Ini cerita sebelum Nathan ke Indo. disebelah ada Nadzla tuh.. ;)
Maaf kalo ada salah kata dan typo.
Saya belum sempet ngebaca ulang dan ngedit soalnya lagi males. hehehe
Selamat membaca.. :D
Author pov
Nathanael Michaelson. Itulah namanya. Pemuda berdarah Inggris dan Indonesia ini begitu tampan dan memesona para kaum hawa di sekitarnya. Ia dan sahabatnya, Edward menjadi dua pemuda paling di idamkan di kampusnya. Saat ini ia sedang di cafe kampus untuk makan siang.

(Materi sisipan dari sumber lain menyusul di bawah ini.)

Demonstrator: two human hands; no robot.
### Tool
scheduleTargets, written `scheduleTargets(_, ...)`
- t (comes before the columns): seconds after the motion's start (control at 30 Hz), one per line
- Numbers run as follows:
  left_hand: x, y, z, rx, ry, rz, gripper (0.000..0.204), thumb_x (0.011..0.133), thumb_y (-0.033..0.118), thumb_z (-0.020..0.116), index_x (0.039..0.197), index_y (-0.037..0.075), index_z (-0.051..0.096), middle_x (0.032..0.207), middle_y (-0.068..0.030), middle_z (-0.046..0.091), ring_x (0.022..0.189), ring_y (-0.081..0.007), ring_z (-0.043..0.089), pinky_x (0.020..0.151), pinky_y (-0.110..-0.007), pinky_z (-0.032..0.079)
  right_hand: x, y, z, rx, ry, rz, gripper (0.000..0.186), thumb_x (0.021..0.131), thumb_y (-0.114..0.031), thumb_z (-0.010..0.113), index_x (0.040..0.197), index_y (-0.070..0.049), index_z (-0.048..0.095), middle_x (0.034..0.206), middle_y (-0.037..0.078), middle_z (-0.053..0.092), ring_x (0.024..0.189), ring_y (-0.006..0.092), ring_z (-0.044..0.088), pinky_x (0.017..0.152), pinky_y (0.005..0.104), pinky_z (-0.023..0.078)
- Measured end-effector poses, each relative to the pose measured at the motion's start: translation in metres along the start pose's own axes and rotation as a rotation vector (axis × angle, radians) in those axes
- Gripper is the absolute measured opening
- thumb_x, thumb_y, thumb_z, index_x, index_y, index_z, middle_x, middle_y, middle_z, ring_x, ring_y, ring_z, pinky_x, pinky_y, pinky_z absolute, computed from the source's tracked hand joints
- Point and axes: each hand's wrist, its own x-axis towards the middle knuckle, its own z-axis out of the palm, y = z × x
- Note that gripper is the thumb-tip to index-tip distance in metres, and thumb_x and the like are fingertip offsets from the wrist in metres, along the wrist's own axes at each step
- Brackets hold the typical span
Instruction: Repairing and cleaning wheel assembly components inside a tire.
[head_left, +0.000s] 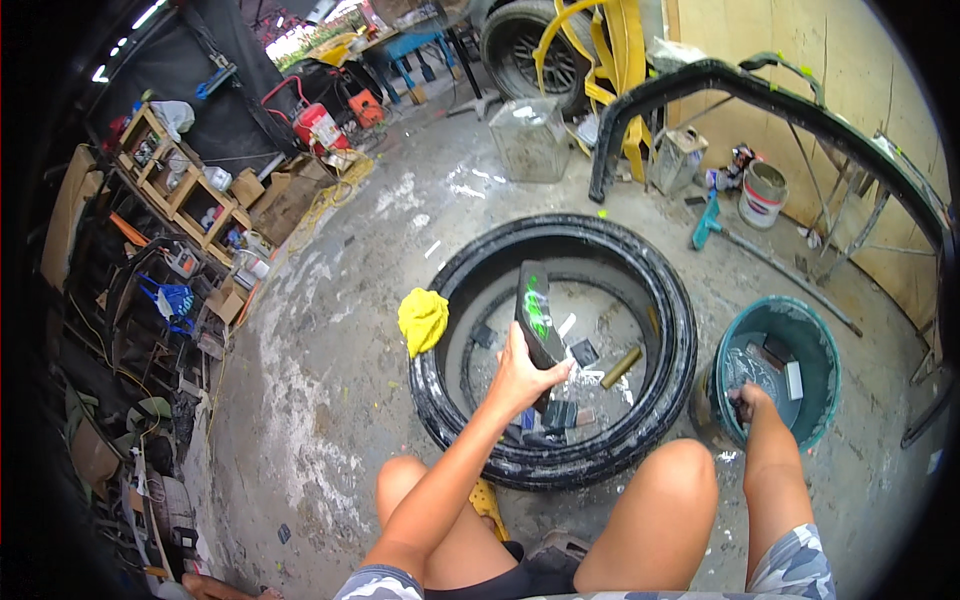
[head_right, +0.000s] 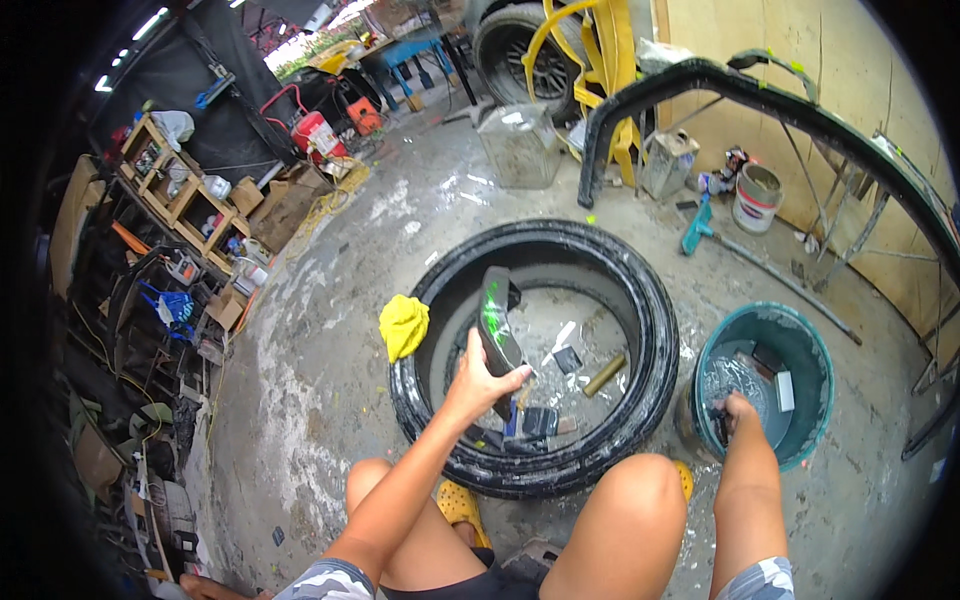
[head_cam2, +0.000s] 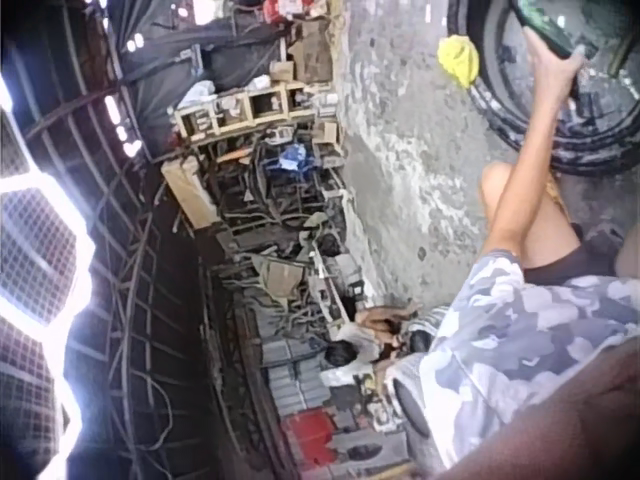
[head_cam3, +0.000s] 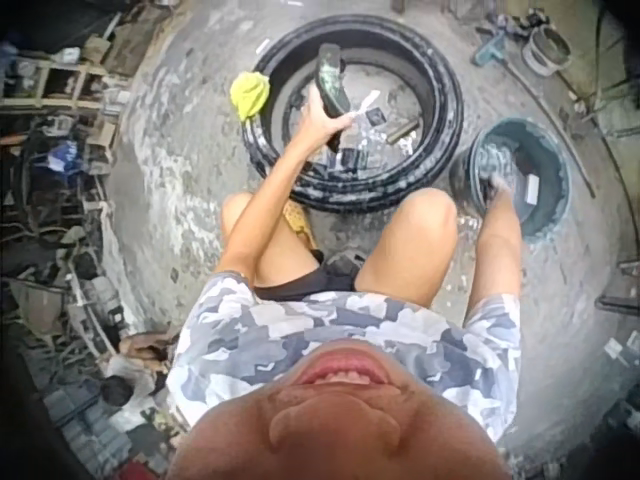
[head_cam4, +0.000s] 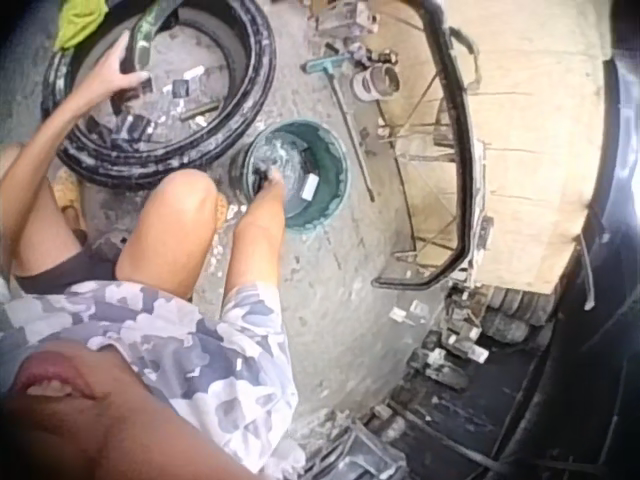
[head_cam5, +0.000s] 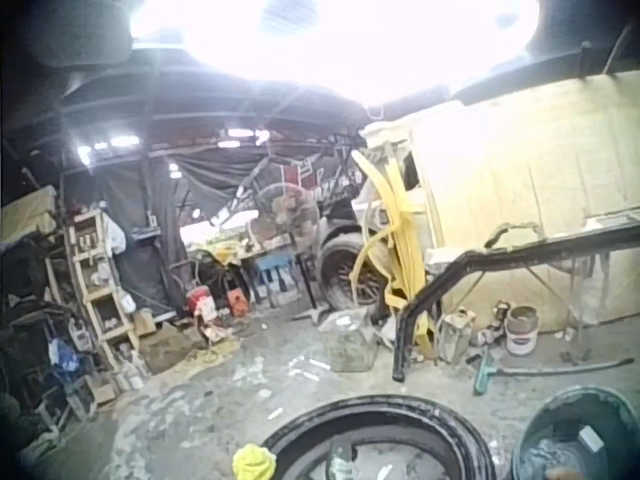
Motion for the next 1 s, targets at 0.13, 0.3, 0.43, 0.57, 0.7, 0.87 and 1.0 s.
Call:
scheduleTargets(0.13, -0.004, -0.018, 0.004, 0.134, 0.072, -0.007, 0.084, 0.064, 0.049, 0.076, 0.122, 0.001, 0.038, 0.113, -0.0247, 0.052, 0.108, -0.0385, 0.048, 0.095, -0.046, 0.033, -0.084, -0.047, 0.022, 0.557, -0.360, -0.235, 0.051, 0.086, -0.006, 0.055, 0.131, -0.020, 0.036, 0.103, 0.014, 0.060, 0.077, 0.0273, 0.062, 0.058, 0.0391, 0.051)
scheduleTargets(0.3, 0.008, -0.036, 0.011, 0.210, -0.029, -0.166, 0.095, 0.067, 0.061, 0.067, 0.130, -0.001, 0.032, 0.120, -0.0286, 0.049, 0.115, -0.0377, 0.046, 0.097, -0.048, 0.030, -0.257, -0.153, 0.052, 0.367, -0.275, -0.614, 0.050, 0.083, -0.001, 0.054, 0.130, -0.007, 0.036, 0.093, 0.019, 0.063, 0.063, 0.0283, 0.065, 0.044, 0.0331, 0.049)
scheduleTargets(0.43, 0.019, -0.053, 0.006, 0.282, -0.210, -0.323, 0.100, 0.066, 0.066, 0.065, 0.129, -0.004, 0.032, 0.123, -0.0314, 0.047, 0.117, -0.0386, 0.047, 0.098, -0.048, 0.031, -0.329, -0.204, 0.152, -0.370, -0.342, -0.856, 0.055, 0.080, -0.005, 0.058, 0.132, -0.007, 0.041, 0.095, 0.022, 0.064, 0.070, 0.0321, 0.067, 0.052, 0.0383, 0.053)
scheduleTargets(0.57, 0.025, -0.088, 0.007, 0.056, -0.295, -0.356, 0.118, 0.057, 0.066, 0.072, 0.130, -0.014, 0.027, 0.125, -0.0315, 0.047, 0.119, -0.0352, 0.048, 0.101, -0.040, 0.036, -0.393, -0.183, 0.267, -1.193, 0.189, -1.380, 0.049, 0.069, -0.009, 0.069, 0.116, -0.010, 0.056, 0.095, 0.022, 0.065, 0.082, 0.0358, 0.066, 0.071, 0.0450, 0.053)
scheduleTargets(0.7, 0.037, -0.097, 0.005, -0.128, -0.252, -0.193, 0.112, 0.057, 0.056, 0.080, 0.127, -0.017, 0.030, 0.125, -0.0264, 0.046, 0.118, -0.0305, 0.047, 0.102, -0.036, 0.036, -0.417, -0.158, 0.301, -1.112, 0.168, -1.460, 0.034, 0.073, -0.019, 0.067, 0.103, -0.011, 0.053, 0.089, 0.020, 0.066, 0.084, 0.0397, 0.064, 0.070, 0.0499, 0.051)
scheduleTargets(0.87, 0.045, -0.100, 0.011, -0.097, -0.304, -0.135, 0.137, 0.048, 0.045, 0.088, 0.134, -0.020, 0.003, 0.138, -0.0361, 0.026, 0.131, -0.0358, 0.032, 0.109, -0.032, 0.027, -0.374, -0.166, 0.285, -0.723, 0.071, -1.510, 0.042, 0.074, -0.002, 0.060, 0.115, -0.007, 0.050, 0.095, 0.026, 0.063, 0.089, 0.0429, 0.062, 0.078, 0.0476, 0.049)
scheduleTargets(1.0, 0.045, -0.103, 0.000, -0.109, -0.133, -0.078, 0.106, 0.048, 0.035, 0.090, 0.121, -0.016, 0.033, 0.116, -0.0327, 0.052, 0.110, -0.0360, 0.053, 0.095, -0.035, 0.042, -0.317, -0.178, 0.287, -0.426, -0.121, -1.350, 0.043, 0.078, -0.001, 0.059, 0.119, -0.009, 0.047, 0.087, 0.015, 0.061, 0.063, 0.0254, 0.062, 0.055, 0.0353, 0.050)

“Hei Bro! Liburan nanti kau kemana?” tanya Edward seraya menikmati spageti favoritnya.
Nathan yang sedang mengunyah makanannya langsung menjawab setelah ia menelan makanannya, “papa memintaku ke Indonesia dan mau tak mau aku harus kesana jika tidak salah satu bodyguardnya akan menculik paksa aku untuk kesana.”
Edward menggelengkan kepalanya lalu ia menghentikan makannya, “bukankah kau berencana untuk kesana saat lulus nanti? Tugas akhirmu saja belum selesai.”
Nathan mengedikkan bahunya, “entahlah, yang aku tahu grandpa sedang sakit dari beberapa bulan lalu dan aku belum tahu bagaimana keadaannya sekarang. Mungkin karena itu aku disuruh kesana, lagipula sekalian aku liburan dan bertemu Nadzla. Aku begitu merindukan peri kecilku.”
Edward tertawa pelan, “ia akan marah padamu jika tahu kau masih menyebutnya peri kecil,” ujar Edward seraya mengingat tingkah Nadzla saat Nathan menyebutnya peri kecil ketika perempuan itu berlibur mengunjungi Nathan ke Inggris
“Dia memang peri kecilku dan akan selalu begitu. Kalau kau kemana sendiri liburan nanti kemana?” tanya Nathan.
“Hai sayang,,,” tanpa sempat menjawab Nathan, bibir Edward telah dicium oleh seseorang dan Nathan hanya memandang cuek lalu ada yang menepuk pundaknya.
“Hei Nate, apa kabar?” tanya Jane, wanita yang menepuk pundaknya tadi.
Jane, mantan kekasihnya yang baru ia putuskan beberapa hari yang lalu.
“Hai Jane, aku baik, sangat baik malah, bagaimana denganmu?” itulah kelebihan Nathan, ia selalu ramah pada siapapun, termasuk mantannya sendiri.
“Lumayan baik, apalagi saat bertemu denganmu,” ucapnya manja seraya melingkarkan tangannya ke leher Nathan.
Nathan melepas rangkulan Jane dan menggenggam tangan wanita itu seraya berkata, “kita sudah tak ada hubungan apa-apa lagi Jane, jadi kuharap kamu jangan bertingkah seakan ingin menggodaku. Karena itu tidak ada gunanya.”
Jane mengerucutkan bibirnya lalu mengerang kesal, “apa salahku Nate? Kenapa kamu mengakhiri hubungan kita? Aku masih cinta sama kamu Nate,,,.”
“Aku bukan laki-laki yang pantas untukmu,” ujar Nathan lembut dan menatap mata Jane dalam.
“Kau lelaki sempurna bagiku Nate, tak ada laki-laki sepertimu dan cintaku begitu besar padamu. Tidakkah ada kesempatan untukku Nate?” airmata mulai mengalir di pipi mulus Jane.
Nathan mengusap air mata Jane dengan jarinya, “bagaimana bisa aku dibilang pantas untukmu sedangkan aku selalu membuatmu menangis? Aku tak mencintaimu Jane, selama ini aku telah mencoba mencintaimu tapi aku tak bisa. Hanya rasa sayang seperti kakak pada adiknya yang kurasakan padamu, tidak lebih.”
Jane semakin terisak dan menutup matanya untuk mencoba tegar. “Apa kamu masih marah saat Mark menciumku? Demi Tuhan, itu hanya kecelakaan Nate.”